◆ **TASK GOAL**:
Each line holding the string "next" is to be copied from the data.

◆ **ENTRIES PROVIDED**:
============

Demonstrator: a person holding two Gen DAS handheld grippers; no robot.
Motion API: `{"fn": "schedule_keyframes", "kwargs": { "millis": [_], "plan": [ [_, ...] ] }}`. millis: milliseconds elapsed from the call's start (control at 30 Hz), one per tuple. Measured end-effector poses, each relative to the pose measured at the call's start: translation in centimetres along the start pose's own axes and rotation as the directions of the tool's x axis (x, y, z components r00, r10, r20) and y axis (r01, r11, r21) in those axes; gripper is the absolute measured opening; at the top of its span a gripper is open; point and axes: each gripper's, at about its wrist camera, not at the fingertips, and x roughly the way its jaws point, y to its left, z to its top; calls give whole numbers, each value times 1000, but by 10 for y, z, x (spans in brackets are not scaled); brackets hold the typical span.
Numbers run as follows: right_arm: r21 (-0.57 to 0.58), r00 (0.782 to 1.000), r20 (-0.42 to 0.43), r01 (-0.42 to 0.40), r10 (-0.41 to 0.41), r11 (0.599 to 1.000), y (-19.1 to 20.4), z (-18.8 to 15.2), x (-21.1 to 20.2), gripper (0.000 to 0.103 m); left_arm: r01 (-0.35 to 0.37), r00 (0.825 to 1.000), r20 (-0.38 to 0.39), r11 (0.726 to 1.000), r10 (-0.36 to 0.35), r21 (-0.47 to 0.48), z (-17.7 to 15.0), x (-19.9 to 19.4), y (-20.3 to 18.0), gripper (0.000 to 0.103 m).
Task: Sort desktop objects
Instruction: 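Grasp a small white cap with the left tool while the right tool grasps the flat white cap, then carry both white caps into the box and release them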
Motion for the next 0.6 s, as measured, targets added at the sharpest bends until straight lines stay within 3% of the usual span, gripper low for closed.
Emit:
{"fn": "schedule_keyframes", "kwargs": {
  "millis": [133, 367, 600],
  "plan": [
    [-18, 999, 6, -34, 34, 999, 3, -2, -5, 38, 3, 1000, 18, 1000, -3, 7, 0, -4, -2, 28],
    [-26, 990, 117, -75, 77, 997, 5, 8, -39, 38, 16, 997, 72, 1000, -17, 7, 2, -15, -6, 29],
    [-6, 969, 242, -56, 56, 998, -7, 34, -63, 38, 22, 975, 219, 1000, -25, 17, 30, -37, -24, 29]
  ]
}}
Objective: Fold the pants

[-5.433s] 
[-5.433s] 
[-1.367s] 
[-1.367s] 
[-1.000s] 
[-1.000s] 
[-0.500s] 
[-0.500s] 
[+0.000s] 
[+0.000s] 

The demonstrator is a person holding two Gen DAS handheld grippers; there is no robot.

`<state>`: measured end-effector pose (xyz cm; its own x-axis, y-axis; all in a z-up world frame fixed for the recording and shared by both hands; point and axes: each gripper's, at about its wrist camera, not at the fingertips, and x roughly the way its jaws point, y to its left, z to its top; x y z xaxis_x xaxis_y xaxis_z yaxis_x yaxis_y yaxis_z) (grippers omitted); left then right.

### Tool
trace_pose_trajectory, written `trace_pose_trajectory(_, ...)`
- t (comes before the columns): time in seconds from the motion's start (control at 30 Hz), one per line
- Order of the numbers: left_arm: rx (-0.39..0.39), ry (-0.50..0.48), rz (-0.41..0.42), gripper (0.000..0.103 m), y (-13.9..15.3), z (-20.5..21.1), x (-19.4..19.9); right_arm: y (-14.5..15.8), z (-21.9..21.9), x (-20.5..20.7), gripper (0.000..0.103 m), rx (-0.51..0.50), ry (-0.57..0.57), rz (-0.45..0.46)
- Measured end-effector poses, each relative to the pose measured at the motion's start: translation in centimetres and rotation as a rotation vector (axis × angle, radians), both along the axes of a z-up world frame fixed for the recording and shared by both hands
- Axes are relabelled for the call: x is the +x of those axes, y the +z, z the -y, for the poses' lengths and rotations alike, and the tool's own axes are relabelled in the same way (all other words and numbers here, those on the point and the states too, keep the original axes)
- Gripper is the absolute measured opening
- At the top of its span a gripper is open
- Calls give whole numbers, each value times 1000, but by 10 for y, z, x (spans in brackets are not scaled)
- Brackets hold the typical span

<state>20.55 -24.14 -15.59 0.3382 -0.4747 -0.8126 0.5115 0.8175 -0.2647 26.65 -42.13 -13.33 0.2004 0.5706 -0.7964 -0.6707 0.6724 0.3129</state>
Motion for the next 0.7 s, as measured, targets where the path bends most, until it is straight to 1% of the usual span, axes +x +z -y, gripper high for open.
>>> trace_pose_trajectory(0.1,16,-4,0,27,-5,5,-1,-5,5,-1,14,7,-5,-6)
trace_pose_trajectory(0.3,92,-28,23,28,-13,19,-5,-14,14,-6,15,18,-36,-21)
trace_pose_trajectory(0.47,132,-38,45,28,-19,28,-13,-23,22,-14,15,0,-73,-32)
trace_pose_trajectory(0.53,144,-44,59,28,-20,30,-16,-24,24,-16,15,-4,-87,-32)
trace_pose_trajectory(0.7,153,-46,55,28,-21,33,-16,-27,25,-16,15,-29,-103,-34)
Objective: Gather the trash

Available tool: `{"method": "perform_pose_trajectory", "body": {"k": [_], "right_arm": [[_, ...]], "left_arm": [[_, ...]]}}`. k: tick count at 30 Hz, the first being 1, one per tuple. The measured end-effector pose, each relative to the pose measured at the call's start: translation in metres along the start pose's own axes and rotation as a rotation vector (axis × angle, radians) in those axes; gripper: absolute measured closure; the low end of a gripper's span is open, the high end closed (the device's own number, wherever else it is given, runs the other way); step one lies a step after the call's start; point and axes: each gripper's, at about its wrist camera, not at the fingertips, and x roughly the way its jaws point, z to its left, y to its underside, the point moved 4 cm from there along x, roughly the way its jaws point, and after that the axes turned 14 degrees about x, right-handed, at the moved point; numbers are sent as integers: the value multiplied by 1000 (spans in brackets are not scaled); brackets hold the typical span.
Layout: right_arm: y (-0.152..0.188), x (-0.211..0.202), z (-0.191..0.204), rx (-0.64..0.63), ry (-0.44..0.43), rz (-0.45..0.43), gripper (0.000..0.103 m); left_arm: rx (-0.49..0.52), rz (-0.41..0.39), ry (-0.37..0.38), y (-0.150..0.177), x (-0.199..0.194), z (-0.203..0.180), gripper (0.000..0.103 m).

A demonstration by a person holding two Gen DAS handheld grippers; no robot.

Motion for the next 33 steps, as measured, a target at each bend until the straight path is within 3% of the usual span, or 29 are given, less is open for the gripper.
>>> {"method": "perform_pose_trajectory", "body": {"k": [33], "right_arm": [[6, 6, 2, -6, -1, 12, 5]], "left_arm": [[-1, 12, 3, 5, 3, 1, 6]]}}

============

◆ **OUTPUT FOR THIS EXERCISE**:
Motion for the next 0.6 s, as measured, targets added at the sharpest bends until straight lines stay within 3% of the usual span, gripper low for closed.
Motion for the next 0.7 s, as measured, targets where the path bends most, until it is straight to 1% of the usual span, axes +x +z -y, gripper high for open.
Motion for the next 33 steps, as measured, a target at each bend until the straight path is within 3% of the usual span, or 29 are given, less is open for the gripper.

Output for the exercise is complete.